Ann had concerns about her son when he was two but it took eight more years before he was diagnosed correctly. From later in the piece:
Eight years is a long time to wait to get the correct label for
your kid and even longer if you’re the little boy waiting for someone
to solve the puzzle that is your life. It means added days, weeks,
months, even years of being teased and tormented, mislabeled and
misunderstood; of having your reputation cemented in your neighborhood
and at school; of starting to believe that you’re bad or defective
or crazy—or all of the above—because you’ve heard people say
that about you often enough.(The essay continues in the print version of Gravity.)
Writers witness our own experiences. It is through reading their words that we often find our own clarity and direction. It is also through writing that one finds our way through turbulent times as Ann describes in her update:
I wrote this essay — “As Great as Trees” — a few months after my then 10-year-old son Ian was diagnosed with Asperger’s syndrome.
I was dealing with so many powerful emotions at the time; and writing the essay gave me the opportunity to start sorting through some of the confusing thoughts that were spiraling around in my head.
As I re-read it, I’m surprised the essay is as coherent as it is – although you will note, if you read it in its entirety, that I jump from scene to scene and my emotions shift just as quickly as I describe the series of events that changed everything for our family, suddenly and unexpectedly.
If I were to write this same essay today, I might be tempted to edit out some of the emotional lurches, for the sake of clarity.

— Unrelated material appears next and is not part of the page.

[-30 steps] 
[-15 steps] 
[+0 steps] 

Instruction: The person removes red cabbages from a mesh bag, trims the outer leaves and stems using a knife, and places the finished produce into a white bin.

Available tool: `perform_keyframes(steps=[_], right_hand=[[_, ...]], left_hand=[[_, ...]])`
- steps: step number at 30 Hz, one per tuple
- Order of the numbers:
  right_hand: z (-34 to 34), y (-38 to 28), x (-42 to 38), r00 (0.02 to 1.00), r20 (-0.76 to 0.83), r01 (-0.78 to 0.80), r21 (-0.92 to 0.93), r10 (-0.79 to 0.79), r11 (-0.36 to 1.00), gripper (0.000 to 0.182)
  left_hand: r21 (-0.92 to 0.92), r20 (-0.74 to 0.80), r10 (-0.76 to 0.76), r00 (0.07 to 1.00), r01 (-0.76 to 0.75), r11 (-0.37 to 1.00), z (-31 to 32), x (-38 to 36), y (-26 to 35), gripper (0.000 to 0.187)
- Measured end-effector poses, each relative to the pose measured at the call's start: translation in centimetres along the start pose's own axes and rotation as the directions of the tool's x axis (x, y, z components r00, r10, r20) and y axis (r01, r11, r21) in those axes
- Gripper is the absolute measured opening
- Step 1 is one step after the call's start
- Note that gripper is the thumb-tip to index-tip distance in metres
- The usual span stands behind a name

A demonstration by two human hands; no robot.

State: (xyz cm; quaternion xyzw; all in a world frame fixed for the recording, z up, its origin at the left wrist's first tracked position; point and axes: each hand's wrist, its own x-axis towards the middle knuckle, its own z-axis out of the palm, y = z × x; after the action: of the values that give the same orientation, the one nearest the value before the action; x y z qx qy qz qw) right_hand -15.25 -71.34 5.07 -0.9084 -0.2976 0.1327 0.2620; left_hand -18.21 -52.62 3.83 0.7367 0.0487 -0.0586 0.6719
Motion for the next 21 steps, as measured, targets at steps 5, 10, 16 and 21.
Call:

But that’s not how I experienced it when I was living it. I think it’s more authentic in its raw, real-time form.
Since this essay was written, I have found my parenting equilibrium again. I have connected with other parents who have kids on the spectrum. I no longer feel scared or uncertain when I think about what the future will hold for Ian or the rest of the family. How could I? He is thriving and we are living mostly happily ever after in the new normal.
Ann Douglas is the creator of the internationally bestselling The Mother of All® Books series and The Mother of All Solutions, the coauthor of The Unofficial Guide to Having a Baby and Trying Again: A Guide to Pregnancy After Miscarriage, Stillbirth, and Infant Loss, and, along with her daughters, wrote the award-winning body image book for teens, Body Talk: The Straight Goods on Fitness, Nutrition, and Feeling Great about Yourself. She contributes to numerous pregnancy and parenting magazine in addition to her own columns in Yahoo! Canada, and Conceive Magazine. Ann is the mother of four children. She lives with her family in Canada.
2 Comments
What Ann doesn’t mention is that through this time, she was obviously a little fragile, but never brittle – and as her friend, I never saw her as anything but firm, loving, kind, and ready to take the next step with Ian. She is such a fantastic mom, and I don’t believe her disclaimer “I’m not a parenting EXPERT, I’m a parenting AUTHOR” for a second.
Anne we met at Kathy’s book launch and I had no idea you have a son on the spectrum. I am the one with 6 children, 2 who have aspergers. I can totally relate to what you have been through as it took over 8 years to have my oldest diagnosed, even though I had been taking him to specialists beginning when he was 18 months. 8 years of hell that I refused to have my younger son endure. Thank goodness I already had my eldest diagnosed because it made it that much easier to have my younger son looked at and given a diagnosis.
You are an amazing woman and I can only iomagine how much more difficult it must have been for you given your profession, and how others must have behaved differently because of it.
I can’t wait to go buy the book and read these wonderful stories. Thank you for sharing.